▶ Assignment
Every line of the data must be retyped exactly as it stands.

▶ Data to use
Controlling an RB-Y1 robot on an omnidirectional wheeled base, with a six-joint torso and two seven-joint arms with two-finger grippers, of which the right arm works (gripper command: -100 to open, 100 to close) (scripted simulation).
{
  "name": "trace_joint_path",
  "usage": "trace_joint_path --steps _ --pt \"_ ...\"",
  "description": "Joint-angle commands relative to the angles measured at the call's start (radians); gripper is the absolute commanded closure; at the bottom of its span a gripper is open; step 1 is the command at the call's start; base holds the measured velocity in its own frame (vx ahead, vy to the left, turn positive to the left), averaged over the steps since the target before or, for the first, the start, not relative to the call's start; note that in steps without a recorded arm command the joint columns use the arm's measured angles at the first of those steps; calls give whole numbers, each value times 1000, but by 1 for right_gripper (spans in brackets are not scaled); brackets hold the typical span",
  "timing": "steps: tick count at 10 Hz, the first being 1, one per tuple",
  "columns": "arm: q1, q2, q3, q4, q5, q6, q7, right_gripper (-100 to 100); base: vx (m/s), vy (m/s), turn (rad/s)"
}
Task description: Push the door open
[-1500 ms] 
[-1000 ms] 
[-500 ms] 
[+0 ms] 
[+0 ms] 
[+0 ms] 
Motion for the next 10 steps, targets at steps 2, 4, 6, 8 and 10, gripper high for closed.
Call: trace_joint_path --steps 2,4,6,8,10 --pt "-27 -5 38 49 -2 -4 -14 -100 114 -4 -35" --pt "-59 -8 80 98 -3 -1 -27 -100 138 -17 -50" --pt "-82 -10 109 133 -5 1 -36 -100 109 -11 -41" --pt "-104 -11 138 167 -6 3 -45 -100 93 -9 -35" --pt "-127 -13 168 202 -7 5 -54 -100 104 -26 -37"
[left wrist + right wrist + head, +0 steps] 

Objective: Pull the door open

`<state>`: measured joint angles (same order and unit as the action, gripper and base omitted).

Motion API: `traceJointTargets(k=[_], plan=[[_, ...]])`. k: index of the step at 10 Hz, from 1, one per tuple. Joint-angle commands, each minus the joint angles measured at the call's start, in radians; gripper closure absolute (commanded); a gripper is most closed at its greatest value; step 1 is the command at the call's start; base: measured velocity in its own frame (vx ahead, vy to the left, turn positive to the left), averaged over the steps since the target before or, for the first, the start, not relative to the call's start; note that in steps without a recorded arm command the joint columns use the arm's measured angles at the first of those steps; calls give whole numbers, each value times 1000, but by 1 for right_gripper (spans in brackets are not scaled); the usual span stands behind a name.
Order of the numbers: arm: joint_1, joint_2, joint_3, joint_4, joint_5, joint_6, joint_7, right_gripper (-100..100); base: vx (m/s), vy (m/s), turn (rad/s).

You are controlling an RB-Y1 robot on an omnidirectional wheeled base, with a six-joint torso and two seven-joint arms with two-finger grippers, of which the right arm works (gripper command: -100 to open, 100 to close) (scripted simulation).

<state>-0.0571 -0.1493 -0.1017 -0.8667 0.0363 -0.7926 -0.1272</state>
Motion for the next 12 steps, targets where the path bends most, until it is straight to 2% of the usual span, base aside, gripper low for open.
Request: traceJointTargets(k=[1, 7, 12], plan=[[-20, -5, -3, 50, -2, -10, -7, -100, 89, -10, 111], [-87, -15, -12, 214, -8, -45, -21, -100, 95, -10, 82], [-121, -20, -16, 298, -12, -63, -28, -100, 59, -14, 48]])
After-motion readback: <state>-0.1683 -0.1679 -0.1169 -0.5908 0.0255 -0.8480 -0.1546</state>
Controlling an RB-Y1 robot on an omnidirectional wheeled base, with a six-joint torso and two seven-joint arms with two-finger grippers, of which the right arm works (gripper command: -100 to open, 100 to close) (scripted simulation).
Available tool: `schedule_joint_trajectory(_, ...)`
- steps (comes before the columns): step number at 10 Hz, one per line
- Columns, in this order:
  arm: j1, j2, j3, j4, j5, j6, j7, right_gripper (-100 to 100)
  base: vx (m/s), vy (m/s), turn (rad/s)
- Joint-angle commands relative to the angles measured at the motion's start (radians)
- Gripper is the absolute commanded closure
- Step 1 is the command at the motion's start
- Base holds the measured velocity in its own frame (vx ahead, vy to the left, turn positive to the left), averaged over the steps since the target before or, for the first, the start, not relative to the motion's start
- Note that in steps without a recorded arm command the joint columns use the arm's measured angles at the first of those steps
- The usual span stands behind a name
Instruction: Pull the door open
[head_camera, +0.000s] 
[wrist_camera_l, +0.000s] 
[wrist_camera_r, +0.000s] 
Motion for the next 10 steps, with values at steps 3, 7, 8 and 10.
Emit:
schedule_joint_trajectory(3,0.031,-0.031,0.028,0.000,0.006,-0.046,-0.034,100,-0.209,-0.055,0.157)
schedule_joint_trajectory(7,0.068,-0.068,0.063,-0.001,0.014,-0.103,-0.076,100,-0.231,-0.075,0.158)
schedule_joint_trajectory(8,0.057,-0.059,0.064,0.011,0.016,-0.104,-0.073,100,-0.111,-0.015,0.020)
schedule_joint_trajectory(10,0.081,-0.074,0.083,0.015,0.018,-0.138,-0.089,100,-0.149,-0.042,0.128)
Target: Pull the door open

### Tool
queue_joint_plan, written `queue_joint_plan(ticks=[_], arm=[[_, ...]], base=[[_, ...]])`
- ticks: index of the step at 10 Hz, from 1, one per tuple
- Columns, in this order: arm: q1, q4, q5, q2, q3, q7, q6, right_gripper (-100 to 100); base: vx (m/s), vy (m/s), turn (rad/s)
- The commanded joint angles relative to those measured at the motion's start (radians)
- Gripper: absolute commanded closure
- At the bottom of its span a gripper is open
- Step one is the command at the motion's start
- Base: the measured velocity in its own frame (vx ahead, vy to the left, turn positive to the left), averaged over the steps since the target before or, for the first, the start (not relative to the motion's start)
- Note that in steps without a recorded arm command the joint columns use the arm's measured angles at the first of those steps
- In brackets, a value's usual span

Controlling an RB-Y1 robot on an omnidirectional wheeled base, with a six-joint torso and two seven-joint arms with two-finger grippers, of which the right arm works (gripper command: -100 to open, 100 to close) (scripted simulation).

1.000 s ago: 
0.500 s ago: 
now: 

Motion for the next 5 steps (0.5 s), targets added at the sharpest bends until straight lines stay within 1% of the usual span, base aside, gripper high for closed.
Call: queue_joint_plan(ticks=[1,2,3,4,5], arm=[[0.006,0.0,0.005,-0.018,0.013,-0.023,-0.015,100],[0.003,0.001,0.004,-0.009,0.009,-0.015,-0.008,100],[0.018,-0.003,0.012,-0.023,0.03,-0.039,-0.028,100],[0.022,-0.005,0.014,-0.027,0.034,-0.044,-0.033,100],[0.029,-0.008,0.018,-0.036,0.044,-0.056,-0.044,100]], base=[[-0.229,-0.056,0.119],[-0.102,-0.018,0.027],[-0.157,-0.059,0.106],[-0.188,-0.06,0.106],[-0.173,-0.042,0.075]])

▶ Response box
Controlling an RB-Y1 robot on an omnidirectional wheeled base, with a six-joint torso and two seven-joint arms with two-finger grippers, of which the right arm works (gripper command: -100 to open, 100 to close) (scripted simulation).
{
  "name": "trace_joint_path",
  "usage": "trace_joint_path --steps _ --pt \"_ ...\"",
  "description": "Joint-angle commands relative to the angles measured at the call's start (radians); gripper is the absolute commanded closure; at the bottom of its span a gripper is open; step 1 is the command at the call's start; base holds the measured velocity in its own frame (vx ahead, vy to the left, turn positive to the left), averaged over the steps since the target before or, for the first, the start, not relative to the call's start; note that in steps without a recorded arm command the joint columns use the arm's measured angles at the first of those steps; calls give whole numbers, each value times 1000, but by 1 for right_gripper (spans in brackets are not scaled); brackets hold the typical span",
  "timing": "steps: tick count at 10 Hz, the first being 1, one per tuple",
  "columns": "arm: q1, q2, q3, q4, q5, q6, q7, right_gripper (-100 to 100); base: vx (m/s), vy (m/s), turn (rad/s)"
}
Task description: Push the door open
[-1500 ms] 
[-1000 ms] 
[-500 ms] 
[+0 ms] 
[+0 ms] 
[+0 ms] 
Motion for the next 10 steps, targets at steps 2, 4, 6, 8 and 10, gripper high for closed.
Call: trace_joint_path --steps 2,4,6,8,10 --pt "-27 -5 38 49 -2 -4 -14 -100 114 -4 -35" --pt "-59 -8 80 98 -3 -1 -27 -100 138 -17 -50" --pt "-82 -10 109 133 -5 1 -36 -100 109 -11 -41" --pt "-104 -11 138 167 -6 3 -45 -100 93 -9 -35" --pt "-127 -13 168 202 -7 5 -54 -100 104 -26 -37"
[left wrist + right wrist + head, +0 steps] 

Objective: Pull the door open

`<state>`: measured joint angles (same order and unit as the action, gripper and base omitted).

Motion API: `traceJointTargets(k=[_], plan=[[_, ...]])`. k: index of the step at 10 Hz, from 1, one per tuple. Joint-angle commands, each minus the joint angles measured at the call's start, in radians; gripper closure absolute (commanded); a gripper is most closed at its greatest value; step 1 is the command at the call's start; base: measured velocity in its own frame (vx ahead, vy to the left, turn positive to the left), averaged over the steps since the target before or, for the first, the start, not relative to the call's start; note that in steps without a recorded arm command the joint columns use the arm's measured angles at the first of those steps; calls give whole numbers, each value times 1000, but by 1 for right_gripper (spans in brackets are not scaled); the usual span stands behind a name.
Order of the numbers: arm: joint_1, joint_2, joint_3, joint_4, joint_5, joint_6, joint_7, right_gripper (-100..100); base: vx (m/s), vy (m/s), turn (rad/s).

You are controlling an RB-Y1 robot on an omnidirectional wheeled base, with a six-joint torso and two seven-joint arms with two-finger grippers, of which the right arm works (gripper command: -100 to open, 100 to close) (scripted simulation).

<state>-0.0571 -0.1493 -0.1017 -0.8667 0.0363 -0.7926 -0.1272</state>
Motion for the next 12 steps, targets where the path bends most, until it is straight to 2% of the usual span, base aside, gripper low for open.
Request: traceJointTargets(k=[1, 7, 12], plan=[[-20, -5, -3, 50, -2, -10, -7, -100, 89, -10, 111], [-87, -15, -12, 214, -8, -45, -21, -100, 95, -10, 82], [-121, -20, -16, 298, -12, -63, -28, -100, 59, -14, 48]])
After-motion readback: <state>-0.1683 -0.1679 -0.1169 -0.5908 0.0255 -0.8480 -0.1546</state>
Controlling an RB-Y1 robot on an omnidirectional wheeled base, with a six-joint torso and two seven-joint arms with two-finger grippers, of which the right arm works (gripper command: -100 to open, 100 to close) (scripted simulation).
Available tool: `schedule_joint_trajectory(_, ...)`
- steps (comes before the columns): step number at 10 Hz, one per line
- Columns, in this order:
  arm: j1, j2, j3, j4, j5, j6, j7, right_gripper (-100 to 100)
  base: vx (m/s), vy (m/s), turn (rad/s)
- Joint-angle commands relative to the angles measured at the motion's start (radians)
- Gripper is the absolute commanded closure
- Step 1 is the command at the motion's start
- Base holds the measured velocity in its own frame (vx ahead, vy to the left, turn positive to the left), averaged over the steps since the target before or, for the first, the start, not relative to the motion's start
- Note that in steps without a recorded arm command the joint columns use the arm's measured angles at the first of those steps
- The usual span stands behind a name
Instruction: Pull the door open
[head_camera, +0.000s] 
[wrist_camera_l, +0.000s] 
[wrist_camera_r, +0.000s] 
Motion for the next 10 steps, with values at steps 3, 7, 8 and 10.
Emit:
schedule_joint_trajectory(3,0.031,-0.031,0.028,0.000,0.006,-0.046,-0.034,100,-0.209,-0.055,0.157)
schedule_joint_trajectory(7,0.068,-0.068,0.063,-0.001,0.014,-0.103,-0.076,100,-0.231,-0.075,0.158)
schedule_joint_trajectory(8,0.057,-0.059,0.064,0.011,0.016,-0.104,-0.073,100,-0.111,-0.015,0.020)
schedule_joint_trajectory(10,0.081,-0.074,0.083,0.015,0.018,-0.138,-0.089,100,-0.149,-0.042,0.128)
Target: Pull the door open

### Tool
queue_joint_plan, written `queue_joint_plan(ticks=[_], arm=[[_, ...]], base=[[_, ...]])`
- ticks: index of the step at 10 Hz, from 1, one per tuple
- Columns, in this order: arm: q1, q4, q5, q2, q3, q7, q6, right_gripper (-100 to 100); base: vx (m/s), vy (m/s), turn (rad/s)
- The commanded joint angles relative to those measured at the motion's start (radians)
- Gripper: absolute commanded closure
- At the bottom of its span a gripper is open
- Step one is the command at the motion's start
- Base: the measured velocity in its own frame (vx ahead, vy to the left, turn positive to the left), averaged over the steps since the target before or, for the first, the start (not relative to the motion's start)
- Note that in steps without a recorded arm command the joint columns use the arm's measured angles at the first of those steps
- In brackets, a value's usual span

Controlling an RB-Y1 robot on an omnidirectional wheeled base, with a six-joint torso and two seven-joint arms with two-finger grippers, of which the right arm works (gripper command: -100 to open, 100 to close) (scripted simulation).

1.000 s ago: 
0.500 s ago: 
now: 

Motion for the next 5 steps (0.5 s), targets added at the sharpest bends until straight lines stay within 1% of the usual span, base aside, gripper high for closed.
Call: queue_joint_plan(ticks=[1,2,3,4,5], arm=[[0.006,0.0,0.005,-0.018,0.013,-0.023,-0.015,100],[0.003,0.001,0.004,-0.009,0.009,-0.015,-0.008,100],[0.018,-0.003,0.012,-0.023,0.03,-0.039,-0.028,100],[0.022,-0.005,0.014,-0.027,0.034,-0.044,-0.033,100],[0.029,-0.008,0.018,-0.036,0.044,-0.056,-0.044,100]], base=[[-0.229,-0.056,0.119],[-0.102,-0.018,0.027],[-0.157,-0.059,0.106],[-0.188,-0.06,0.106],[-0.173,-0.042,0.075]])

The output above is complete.